I have the privilege to teach literature to three highly gifted teenagers here in Lyon. Despite their obvious intelligence and their impressive perspicacity and inventiveness in class, whenever I set them an essay, one of them is bound to ask me what it is that they should write. When first presented with this question I trotted out the answer given by my own English teacher all those years ago: the right answer does not exist, but it is your attempt to find an answer that is intellectually coherent and interesting that counts. I was met with weary sighs. Why, I asked myself, were these French students, these girls raised from birth in the culture of the essai, so lacking in courage when it came to putting pen to paper? It was only after a good six months of these tedious and unfruitful negotiations that one of them finally put me out of my misery. But, she said, we all know that a right answer does exist. Somewhere out there is a 20:20 response, and as their teacher I should be able to tell them what it was.
It turns out, you see, that the 20:20 bonne reponse to any essay question set for the Baccalaureate is published on the internet the very next day. My students could not understand why, in this context, I persisted with the fraudulent notion that every essay would be read on its own terms. In the French system, it transpires, literature is not a landscape of nuanced greys, as I had been patiently explaining, but rather a horizon dominated by the black and white of correct and incorrect, in which the objective 20 could be found with single click of a mouse.

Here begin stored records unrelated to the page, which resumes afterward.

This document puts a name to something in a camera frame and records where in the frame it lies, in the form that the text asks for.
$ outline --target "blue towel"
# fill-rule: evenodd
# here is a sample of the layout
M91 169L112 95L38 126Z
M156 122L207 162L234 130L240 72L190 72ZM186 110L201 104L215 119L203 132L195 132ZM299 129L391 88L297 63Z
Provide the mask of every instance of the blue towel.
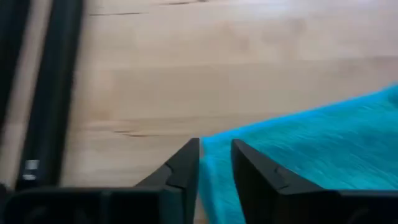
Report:
M326 189L398 189L398 85L203 137L199 193L210 223L244 223L232 139Z

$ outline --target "black pole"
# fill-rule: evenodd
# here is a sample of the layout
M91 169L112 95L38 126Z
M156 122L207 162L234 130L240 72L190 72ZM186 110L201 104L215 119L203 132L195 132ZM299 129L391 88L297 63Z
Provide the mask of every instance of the black pole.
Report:
M58 184L82 11L83 0L53 0L16 191Z
M0 1L0 131L22 45L30 0Z

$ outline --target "light wooden surface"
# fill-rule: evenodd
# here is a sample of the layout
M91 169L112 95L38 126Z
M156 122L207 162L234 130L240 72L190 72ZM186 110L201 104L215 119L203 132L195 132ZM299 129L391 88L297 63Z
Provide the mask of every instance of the light wooden surface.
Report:
M49 0L36 0L0 161L13 182ZM63 185L132 186L189 138L398 79L395 0L91 0ZM205 216L198 209L198 222Z

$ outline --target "wooden floor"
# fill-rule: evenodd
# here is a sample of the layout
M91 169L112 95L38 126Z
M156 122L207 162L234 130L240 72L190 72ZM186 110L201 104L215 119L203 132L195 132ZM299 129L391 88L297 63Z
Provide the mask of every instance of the wooden floor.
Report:
M49 0L35 0L0 177L12 184ZM395 0L91 0L65 186L133 186L193 136L398 80ZM199 208L197 222L205 222Z

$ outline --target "black plastic edge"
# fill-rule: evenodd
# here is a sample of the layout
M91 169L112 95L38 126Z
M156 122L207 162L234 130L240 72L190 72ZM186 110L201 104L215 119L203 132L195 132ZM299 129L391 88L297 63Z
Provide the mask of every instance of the black plastic edge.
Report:
M7 113L30 0L0 1L0 133Z
M16 190L58 184L82 12L83 0L53 0Z
M307 192L324 191L317 184L304 179L291 170L276 163L265 154L255 150L245 142L234 139L232 142L232 160L234 173L250 169L242 177L250 178L252 172L258 172L269 184L269 186L280 194L302 194ZM246 162L238 164L238 161L246 159Z
M58 217L89 223L124 223L150 217L149 223L193 223L199 139L191 139L164 165L130 188L37 187L14 194L5 207L5 223L54 222Z
M200 140L189 140L163 166L139 182L136 187L164 185L168 186L165 189L174 187L182 190L183 220L184 223L193 223L198 190L199 153Z
M246 223L393 223L398 191L327 190L240 140L233 175Z

I am still enraged by this six months on. What hope does any literature student have of developing an independent capacity for analysis and insight if everything that they ever write is subjectively marked down as being inadequate compared to an equally subjective, but purportedly objective, perfect response dreamed up by some demi-God examiner? If I ever see my old English teacher again I will tell her just how fortunate I feel to have been allowed in my youth to make genuine, if naïve, attempts at literary insight, instead of being condemned, as my students are, to making doomed rehearsals of rote-learned points, secure in the knowledge that they will never, can never, reproduce exactly the bonne reponse that will be published the next day.
In the meantime I hope that the French examiner will write to Mr William Shakespeare, to give him the benefit of their 20:20 insight into the issue of whether or not King Lear was ever redeemed. I am sure he would be pleased to hear it.
This is not my last word on the French education system: there are of course many things about it that are better than the UK system too.